A informação não era conhecida pelo Tesouro quando a operação foi negociada. Se fosse, a condição seria suficiente para o rebaixamento imediato da nota de crédito do estado para C, o que impediria a concessão do aval soberano. Hoje, o Amapá detém nota A, a melhor na classificação do governo federal.
Sem saber do buraco no caixa, o Ministério da Fazenda abriu uma exceção para destravar o empréstimo, como mostrou a Folha. A operação foi autorizada apenas três meses após o estado dar calote em outras dívidas garantidas pela União.
Na prática, a Fazenda acabou facilitando o crédito a um estado que, além de ter ficado inadimplente, nem poderia receber garantia da União devido à deterioração de suas condições financeiras.

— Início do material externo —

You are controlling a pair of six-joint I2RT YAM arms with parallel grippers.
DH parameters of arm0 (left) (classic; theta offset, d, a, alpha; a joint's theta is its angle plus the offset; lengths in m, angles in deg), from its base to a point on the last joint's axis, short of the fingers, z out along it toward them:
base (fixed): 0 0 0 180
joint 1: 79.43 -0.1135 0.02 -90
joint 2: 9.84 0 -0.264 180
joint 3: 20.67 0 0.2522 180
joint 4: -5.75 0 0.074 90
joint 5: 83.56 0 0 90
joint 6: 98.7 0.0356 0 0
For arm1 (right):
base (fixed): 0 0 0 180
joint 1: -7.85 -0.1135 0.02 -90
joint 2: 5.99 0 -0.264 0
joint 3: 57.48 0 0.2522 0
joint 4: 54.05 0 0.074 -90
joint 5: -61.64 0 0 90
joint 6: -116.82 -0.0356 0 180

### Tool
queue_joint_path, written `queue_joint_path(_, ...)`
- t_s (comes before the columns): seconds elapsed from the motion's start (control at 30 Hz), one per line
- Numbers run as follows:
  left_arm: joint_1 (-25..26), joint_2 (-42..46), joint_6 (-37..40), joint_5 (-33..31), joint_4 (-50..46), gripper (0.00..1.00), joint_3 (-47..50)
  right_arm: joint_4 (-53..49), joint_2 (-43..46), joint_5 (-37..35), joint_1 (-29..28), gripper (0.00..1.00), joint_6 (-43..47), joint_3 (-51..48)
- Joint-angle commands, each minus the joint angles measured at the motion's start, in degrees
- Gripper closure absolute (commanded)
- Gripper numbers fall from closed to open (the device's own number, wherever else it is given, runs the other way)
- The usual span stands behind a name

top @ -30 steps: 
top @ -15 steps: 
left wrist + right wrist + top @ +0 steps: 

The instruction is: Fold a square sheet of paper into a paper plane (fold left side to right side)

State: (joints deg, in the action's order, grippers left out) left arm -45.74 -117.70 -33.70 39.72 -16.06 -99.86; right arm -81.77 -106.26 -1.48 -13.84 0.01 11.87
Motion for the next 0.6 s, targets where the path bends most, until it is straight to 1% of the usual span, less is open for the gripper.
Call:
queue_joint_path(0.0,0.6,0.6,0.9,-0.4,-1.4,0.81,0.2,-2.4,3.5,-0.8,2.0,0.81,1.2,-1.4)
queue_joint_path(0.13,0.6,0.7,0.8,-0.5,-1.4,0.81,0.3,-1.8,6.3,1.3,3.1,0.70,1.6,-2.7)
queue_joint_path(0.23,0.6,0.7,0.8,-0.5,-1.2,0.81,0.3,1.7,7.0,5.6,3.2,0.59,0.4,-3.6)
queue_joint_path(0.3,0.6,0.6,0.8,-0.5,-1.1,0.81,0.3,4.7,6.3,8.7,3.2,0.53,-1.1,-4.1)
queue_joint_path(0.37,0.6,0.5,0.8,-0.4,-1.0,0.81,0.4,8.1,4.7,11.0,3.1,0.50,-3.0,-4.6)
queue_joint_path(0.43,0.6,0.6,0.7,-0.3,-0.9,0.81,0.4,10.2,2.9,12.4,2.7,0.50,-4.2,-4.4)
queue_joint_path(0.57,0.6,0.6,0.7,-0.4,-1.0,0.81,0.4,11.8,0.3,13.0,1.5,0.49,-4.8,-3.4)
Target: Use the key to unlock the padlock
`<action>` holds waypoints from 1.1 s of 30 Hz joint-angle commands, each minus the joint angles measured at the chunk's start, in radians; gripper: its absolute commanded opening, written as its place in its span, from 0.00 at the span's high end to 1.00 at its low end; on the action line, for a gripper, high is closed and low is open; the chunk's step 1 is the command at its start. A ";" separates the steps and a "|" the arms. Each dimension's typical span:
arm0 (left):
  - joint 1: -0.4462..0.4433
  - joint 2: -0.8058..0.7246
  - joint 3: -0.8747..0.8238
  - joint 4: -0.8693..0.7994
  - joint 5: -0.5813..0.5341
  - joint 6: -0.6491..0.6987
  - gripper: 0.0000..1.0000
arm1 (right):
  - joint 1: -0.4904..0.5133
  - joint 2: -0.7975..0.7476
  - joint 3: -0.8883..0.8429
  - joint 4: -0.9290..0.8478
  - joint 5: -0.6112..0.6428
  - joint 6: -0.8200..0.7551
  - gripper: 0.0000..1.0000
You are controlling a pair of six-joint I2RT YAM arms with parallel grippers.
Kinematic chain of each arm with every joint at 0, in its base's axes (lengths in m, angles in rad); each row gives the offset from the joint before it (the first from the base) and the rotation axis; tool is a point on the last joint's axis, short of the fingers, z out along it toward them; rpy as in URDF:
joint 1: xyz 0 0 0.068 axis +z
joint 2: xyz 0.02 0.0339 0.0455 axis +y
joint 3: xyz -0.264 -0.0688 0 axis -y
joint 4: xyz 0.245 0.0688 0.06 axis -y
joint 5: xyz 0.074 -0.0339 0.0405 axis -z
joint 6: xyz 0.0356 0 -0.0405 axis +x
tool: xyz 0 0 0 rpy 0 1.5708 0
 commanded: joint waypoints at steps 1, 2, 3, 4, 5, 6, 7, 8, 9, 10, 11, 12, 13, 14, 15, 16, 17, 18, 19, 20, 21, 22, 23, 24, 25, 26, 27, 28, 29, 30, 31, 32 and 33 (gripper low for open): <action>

Em nota, o ministério disse que a operação foi contratada "em conformidade com os critérios técnicos vigentes à época" e que "eventuais mudanças supervenientes na situação fiscal do ente são acompanhadas por meio dos instrumentos de monitoramento e das contragarantias contratuais previstas, que resguardam a União em caso de inadimplência". Em outras palavras, o governo conta com o bloqueio de recursos do estado em caso de novo calote.